File:  [Research Unix] / researchv10no / cmd / lcc / etc / install.tex
Revision 1.1.1.1 (vendor branch): download - view: text, annotated - select for diffs
Tue Apr 24 17:21:35 2018 UTC (8 years, 1 month ago) by root
Branches: belllabs, MAIN
CVS tags: researchv10, HEAD
researchv10 Norman

\documentstyle[11pt]{article}

\title{Installing lcc}

\author{Christopher W. Fraser\\
AT\&T Bell Laboratories, 600 Mountain Avenue,\\
Murray Hill, NJ 07974
\and
David R. Hanson\\
Department of Computer Science, Princeton University,\\
Princeton, NJ 08544}

\date{August 24, 1990}

\begin{document}

\maketitle

\section{Introduction}

\verb|lcc| is a retargetable compiler for C as defined
by the ANSI Standard X3.159--1989.
\verb|lcc| is in production use
at Princeton University and AT\&T Bell Laboratories.
When used with a conforming preprocessor and library,
\verb|lcc| passes the conformance section of Version 2.00 of the Plum-Hall
Validation Suite for ANSI~C, except that it
does not detect underflow/overflow in constant expressions.

Extract the distribution into its own directory.
All paths below are relative to this directory.

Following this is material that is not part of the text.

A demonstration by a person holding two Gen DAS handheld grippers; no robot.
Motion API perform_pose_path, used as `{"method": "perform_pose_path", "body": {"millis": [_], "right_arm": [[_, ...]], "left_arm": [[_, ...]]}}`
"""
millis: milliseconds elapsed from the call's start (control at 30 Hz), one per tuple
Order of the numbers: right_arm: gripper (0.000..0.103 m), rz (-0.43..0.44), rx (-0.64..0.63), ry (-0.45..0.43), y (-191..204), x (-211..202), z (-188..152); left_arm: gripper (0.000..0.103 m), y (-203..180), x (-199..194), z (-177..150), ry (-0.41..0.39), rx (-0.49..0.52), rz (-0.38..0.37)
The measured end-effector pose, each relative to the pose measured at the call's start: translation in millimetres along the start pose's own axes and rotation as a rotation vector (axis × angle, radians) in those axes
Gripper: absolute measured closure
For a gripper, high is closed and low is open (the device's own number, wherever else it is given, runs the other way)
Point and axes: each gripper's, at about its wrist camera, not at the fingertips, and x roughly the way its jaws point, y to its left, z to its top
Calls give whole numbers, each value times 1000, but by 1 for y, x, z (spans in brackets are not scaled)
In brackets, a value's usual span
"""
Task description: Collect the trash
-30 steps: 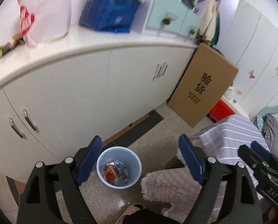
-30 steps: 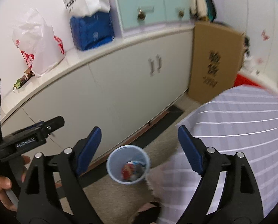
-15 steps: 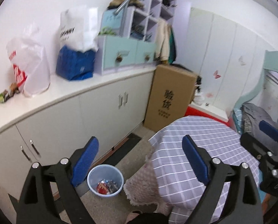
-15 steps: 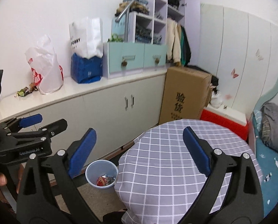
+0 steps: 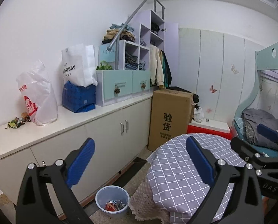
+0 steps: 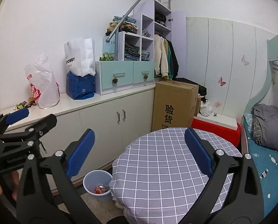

All distributions include the following top-level directories;
``front-end'' distributions include {\em only} these directories.

\begin{center}
\begin{tabular}{ll}
\tt c		& front end \\
\tt etc		& driver, man page, this document \\
\tt include	& ANSI include files \\
\tt tst		& test suite \\
\tt gen0	& ``symbolic'' code generator \\
\end{tabular}
\end{center}
``Front-end'' distributions include no code generators
and only Section~6 of this document applies.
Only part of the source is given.